GIVEN INFORMATION:

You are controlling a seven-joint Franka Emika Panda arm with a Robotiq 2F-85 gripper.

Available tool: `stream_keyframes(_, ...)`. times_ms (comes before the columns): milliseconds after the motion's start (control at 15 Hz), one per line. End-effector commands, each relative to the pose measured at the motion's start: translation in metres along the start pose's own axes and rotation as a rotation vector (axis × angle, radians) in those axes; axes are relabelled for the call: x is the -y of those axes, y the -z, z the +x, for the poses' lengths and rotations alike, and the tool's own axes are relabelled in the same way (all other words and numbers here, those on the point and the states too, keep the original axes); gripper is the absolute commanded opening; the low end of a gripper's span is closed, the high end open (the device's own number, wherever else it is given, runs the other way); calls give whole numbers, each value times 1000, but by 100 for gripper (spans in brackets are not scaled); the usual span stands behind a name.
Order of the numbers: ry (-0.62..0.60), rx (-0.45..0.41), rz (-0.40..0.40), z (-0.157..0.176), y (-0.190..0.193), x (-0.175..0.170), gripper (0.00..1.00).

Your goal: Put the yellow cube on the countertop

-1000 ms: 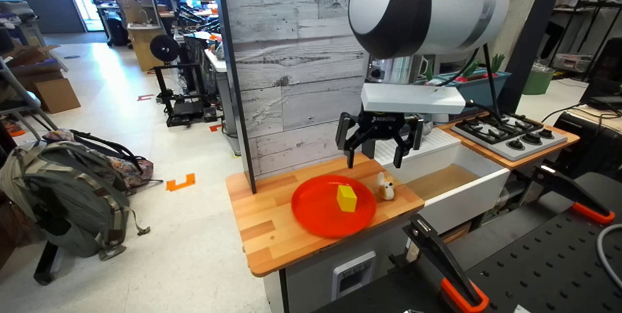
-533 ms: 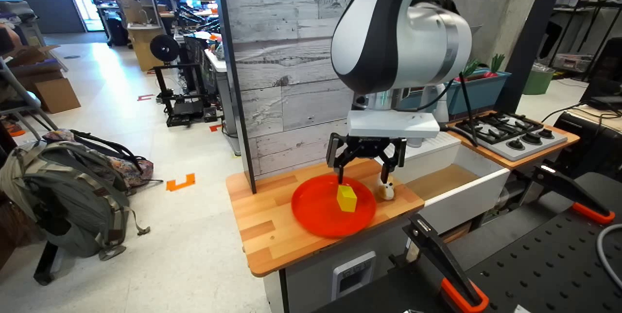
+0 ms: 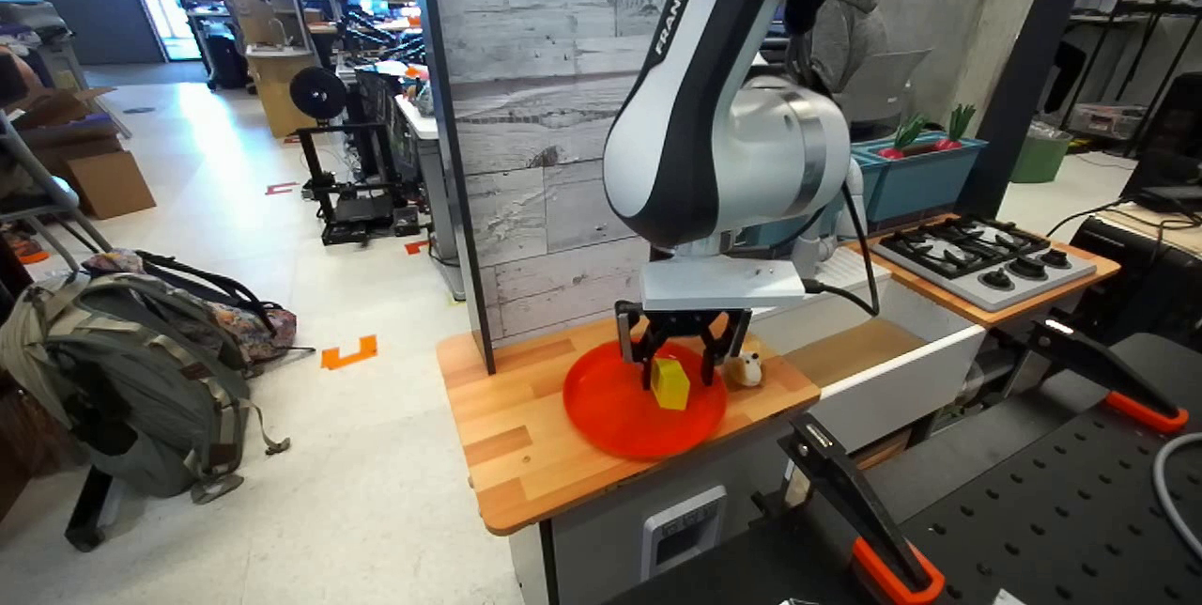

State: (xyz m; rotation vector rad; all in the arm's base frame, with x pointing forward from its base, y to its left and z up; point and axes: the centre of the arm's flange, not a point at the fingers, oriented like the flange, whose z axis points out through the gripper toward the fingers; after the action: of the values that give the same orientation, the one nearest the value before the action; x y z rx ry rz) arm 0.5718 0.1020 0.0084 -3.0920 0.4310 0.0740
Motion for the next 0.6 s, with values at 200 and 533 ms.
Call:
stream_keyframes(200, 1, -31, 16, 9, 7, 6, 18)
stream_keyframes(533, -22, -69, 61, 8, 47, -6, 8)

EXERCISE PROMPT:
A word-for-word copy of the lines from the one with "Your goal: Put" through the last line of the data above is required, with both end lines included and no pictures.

SOLUTION TO THIS EXERCISE:
Your goal: Put the yellow cube on the countertop

-1000 ms: 
-533 ms: 
+0 ms: 

State: (xyz m; rotation vector rad; all in the arm's base frame, with x pointing forward from its base, y to its left and z up; point and axes: the centre of the arm's flange, not a point at the fingers, oriented like the flange, whose z axis points out through the gripper toward the fingers; after the action: of the values that give the same orientation, the one nearest the value before the action; x y z rx ry rz) arm 0.5718 0.1020 0.0084 -3.0920 0.4310 0.0740
Motion for the next 0.6 s, with values at 200 and 533 ms.
Call:
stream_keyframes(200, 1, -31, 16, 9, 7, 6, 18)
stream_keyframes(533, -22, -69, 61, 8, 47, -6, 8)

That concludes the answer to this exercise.